Sunday, November 11, 2012

Hannah is an *Expletive* sometimes

Things are finally coming together at work.  The bar is slowly getting set up, new bartenders have been hired.  the food is without flaw and I have convinced two servers to refer to me as "Big Poppa".  I'm going to go ahead and chalk that up to a win.  

With a set schedule now...you are going to hear more posts about Crossfit, trying to be gluten free (because apparently when you have thyroid problems, it can cause gluten sensitivities which I why I haven't made carbonara in about 4 months) and more post about my asshole fur children who are going through separation anxieties.  In my blog before the last one I wrote, I mentioned driving by the Crossfit gym I like to go to.  Well, I finally decided I was going to start getting back into a routine come hell or high water.  I didn't lose as much progress as I figured I did but I wasn't quite up to par as the last time we went.  It felt great though.  I nailed my WOD and have been looking at Crossfit pins on Pinterest (obsessed much?).  I'm also Stumbling Upon pictures of tattoos because I am finally getting my Merry Christmas half sleeve and I'm trying to make some decisions.  Any time I see any pictures of females I'm all like "Oh wow, she's super skinny but I bet she can't lift like I can,"  or "She has got NO muscle definition AT ALL."

I know, I'm seriously ridiculous.

Do you know who's even more ridiculous than I am?  My asshole dogs, that's who.  In this past week, Hannah has peed in the bed while we were snuggling, Henry has chewed up two of the walls and they BOTH  decided it was okay that while Zach and I were trying to take a nap on the couch,  that they should be able to be up on the couch as well.

"Hey mom, I noticed you covered your face up with the blanket to abstain from getting kisses but I see you left your ear out.  Let me remind you just how long and slobbery my tongue is by letting me stick it in your ear and surprise you! "  "Arghfgh"  "Mom, are you surprised?!  Do you love me?"

I allowed Hannah and Henry to snuggle in bed with me the other night.  I didn't get home super late but working in the hot weather really takes it out of you.  I was all "Okay puppies, come snuggle with mommy!"  They took no time into beating me to the bedroom and claiming their retrospective spots.  Hannah is the snuggler so she curled up in my arms all cute while Henry was laying across my legs.  It wasn't long before Hannah was trying to make herself even more comfortable by turning around in circles.  Then I noticed her sitting. She normally doesn't sit on the bed...she's either standing or laying down. Plus she was sitting a bit lower than her normal sitting stance.  I notice these things because I'm all motherly like that.  That's when I went all ghetto and said "Aw Hell naw bitch, you better not be pissing on my mother lovin bed!"  
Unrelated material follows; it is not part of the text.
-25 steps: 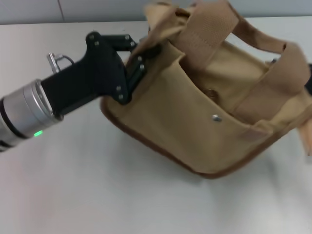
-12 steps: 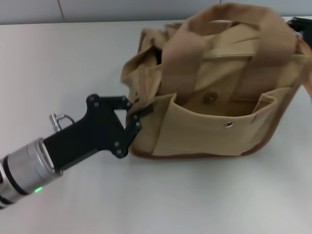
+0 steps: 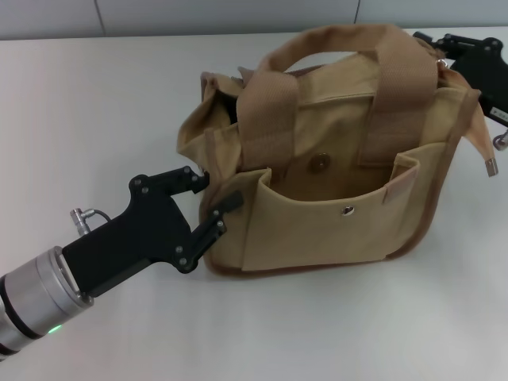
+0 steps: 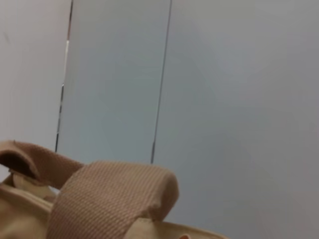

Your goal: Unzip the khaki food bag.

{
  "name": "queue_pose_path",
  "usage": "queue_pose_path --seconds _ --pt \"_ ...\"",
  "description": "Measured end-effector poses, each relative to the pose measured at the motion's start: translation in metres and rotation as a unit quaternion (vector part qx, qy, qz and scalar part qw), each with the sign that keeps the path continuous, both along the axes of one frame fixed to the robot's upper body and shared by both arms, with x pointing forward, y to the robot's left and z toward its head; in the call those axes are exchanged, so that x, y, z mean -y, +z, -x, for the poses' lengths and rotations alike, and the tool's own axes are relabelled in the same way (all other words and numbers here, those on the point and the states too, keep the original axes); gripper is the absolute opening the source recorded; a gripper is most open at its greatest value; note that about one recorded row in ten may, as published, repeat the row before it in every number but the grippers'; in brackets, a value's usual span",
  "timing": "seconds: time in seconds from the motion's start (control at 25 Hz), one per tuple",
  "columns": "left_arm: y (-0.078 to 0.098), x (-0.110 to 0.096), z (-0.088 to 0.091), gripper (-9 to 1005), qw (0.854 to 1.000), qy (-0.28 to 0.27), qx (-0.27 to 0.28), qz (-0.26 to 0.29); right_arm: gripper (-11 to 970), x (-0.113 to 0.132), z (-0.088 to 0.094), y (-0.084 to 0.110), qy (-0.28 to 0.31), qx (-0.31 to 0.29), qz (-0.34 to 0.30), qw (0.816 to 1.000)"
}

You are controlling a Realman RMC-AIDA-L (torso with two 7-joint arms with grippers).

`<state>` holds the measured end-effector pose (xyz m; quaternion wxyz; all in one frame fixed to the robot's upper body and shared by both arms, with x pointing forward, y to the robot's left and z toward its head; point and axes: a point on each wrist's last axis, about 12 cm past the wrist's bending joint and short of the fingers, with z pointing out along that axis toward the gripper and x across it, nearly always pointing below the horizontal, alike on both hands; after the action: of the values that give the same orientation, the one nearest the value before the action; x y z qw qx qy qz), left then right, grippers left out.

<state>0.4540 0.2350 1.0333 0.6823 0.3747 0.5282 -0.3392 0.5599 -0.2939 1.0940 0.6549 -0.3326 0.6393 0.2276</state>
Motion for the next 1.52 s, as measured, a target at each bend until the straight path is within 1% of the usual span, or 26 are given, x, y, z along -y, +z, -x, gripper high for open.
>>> queue_pose_path --seconds 0.2,0.24,0.28,0.36,0.4,0.44,0.48,0.6,0.64,0.68,0.72,0.76,0.8,0.84,0.88,1.0,1.04,1.08,1.12,1.16,1.2,1.24,1.28,1.36,1.44,1.52 --pt "0.002 -0.002 -0.001 217 1.000 0.001 0.007 0.003 218 0.012 0.010 0.002 -0.029 0.022 -0.038 0.999" --pt "0.004 -0.007 0.002 260 1.000 0.009 0.014 0.012 242 0.019 0.017 0.002 -0.048 0.036 -0.064 0.996" --pt "0.004 -0.007 0.002 302 1.000 0.009 0.014 0.012 265 0.019 0.017 0.002 -0.048 0.036 -0.064 0.996" --pt "0.007 -0.013 0.005 387 0.999 0.019 0.025 0.022 311 0.028 0.025 0.003 -0.072 0.053 -0.095 0.991" --pt "0.009 -0.015 0.007 430 0.999 0.022 0.031 0.029 335 0.033 0.029 0.004 -0.087 0.063 -0.112 0.988" --pt "0.013 -0.021 0.011 468 0.997 0.028 0.046 0.046 358 0.044 0.038 0.004 -0.118 0.081 -0.153 0.978" --pt "0.013 -0.021 0.011 507 0.997 0.028 0.046 0.046 405 0.044 0.038 0.004 -0.118 0.081 -0.153 0.978" --pt "0.019 -0.028 0.019 623 0.995 0.030 0.063 0.074 548 0.055 0.054 0.003 -0.143 0.104 -0.209 0.962" --pt "0.021 -0.030 0.021 661 0.994 0.028 0.065 0.082 595 0.057 0.065 0.003 -0.135 0.107 -0.236 0.956" --pt "0.023 -0.032 0.022 700 0.994 0.024 0.064 0.089 649 0.057 0.065 0.003 -0.135 0.107 -0.236 0.956" --pt "0.024 -0.034 0.023 739 0.993 0.018 0.060 0.096 702 0.057 0.070 0.002 -0.127 0.105 -0.245 0.955" --pt "0.026 -0.036 0.024 778 0.993 0.010 0.053 0.103 756 0.057 0.080 0.002 -0.101 0.093 -0.256 0.957" --pt "0.026 -0.036 0.024 817 0.993 0.010 0.053 0.103 756 0.057 0.080 0.002 -0.101 0.093 -0.256 0.957" --pt "0.027 -0.037 0.025 856 0.993 -0.001 0.045 0.105 756 0.054 0.089 0.001 -0.057 0.078 -0.251 0.963" --pt "0.027 -0.037 0.025 856 0.993 -0.001 0.045 0.105 757 0.054 0.089 0.001 -0.057 0.078 -0.251 0.963" --pt "0.029 -0.035 0.024 856 0.994 -0.043 0.029 0.093 757 0.048 0.103 0.001 0.032 0.050 -0.221 0.973" --pt "0.030 -0.034 0.023 856 0.994 -0.078 0.012 0.078 757 0.044 0.112 0.000 0.100 0.023 -0.190 0.976" --pt "0.030 -0.034 0.023 856 0.994 -0.078 0.012 0.078 757 0.044 0.112 0.000 0.100 0.023 -0.190 0.976" --pt "0.030 -0.033 0.022 856 0.993 -0.095 0.003 0.069 757 0.042 0.120 -0.002 0.154 -0.006 -0.157 0.975" --pt "0.030 -0.033 0.021 857 0.992 -0.110 -0.004 0.060 757 0.042 0.120 -0.002 0.154 -0.006 -0.157 0.975" --pt "0.030 -0.032 0.020 857 0.990 -0.128 -0.015 0.050 757 0.040 0.123 -0.003 0.179 -0.022 -0.139 0.974" --pt "0.030 -0.031 0.018 857 0.987 -0.156 -0.035 0.034 757 0.037 0.128 -0.007 0.224 -0.057 -0.101 0.968" --pt "0.030 -0.031 0.018 857 0.987 -0.156 -0.035 0.034 757 0.037 0.128 -0.007 0.224 -0.057 -0.101 0.968" --pt "0.029 -0.029 0.016 857 0.982 -0.180 -0.059 0.016 757 0.033 0.128 -0.011 0.253 -0.085 -0.080 0.960" --pt "0.026 -0.026 0.012 857 0.978 -0.192 -0.080 -0.006 757 0.025 0.124 -0.014 0.278 -0.111 -0.065 0.952" --pt "0.025 -0.025 0.010 857 0.978 -0.191 -0.083 -0.011 757 0.022 0.121 -0.015 0.280 -0.118 -0.061 0.951"
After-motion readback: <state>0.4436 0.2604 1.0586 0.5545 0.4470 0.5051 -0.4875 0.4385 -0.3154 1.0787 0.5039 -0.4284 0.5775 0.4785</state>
"You little *expletive*!  Yeah you *expletive*-ing expletive.  You pissed on my bed you little *fatherless child*.  Yeah you better run you *expletive*-ing reference of male genitalia.  Damn it you little *expletive* sucking *expletive*!"

Then my wonderful husband said to whomever he was playing his new Halo game with "I think my youngest daughter is in trouble."

"Damn right she's in trouble.  The little *expletive*-ing *expletive* pissed on our bed."  - I yelled all of this as I chased that little jerk around the house, waving my arms in a fit of anger.

She booked it into her kennel and didn't even whine about not having a bed in there...which I had to remove because BOTH Hannah and Henry have chewed the zippers off of their bed and have strewn gorilla fuzz all over our house.  This is not the first instance.  I clean up gorilla fuzz on a regular basis.  It looks like someone shaved a dozen orangutans and distributed the clippings all around our carpet.  If you have dogs, I'm sure you understand completely.

Well, that's all for this edition of Riley Writes.  Hopefully you enjoyed your brief little stay here.

Xoxo,
Riley Writes

*Input your own profanity strewn language.  Or use your imagination.  Either one.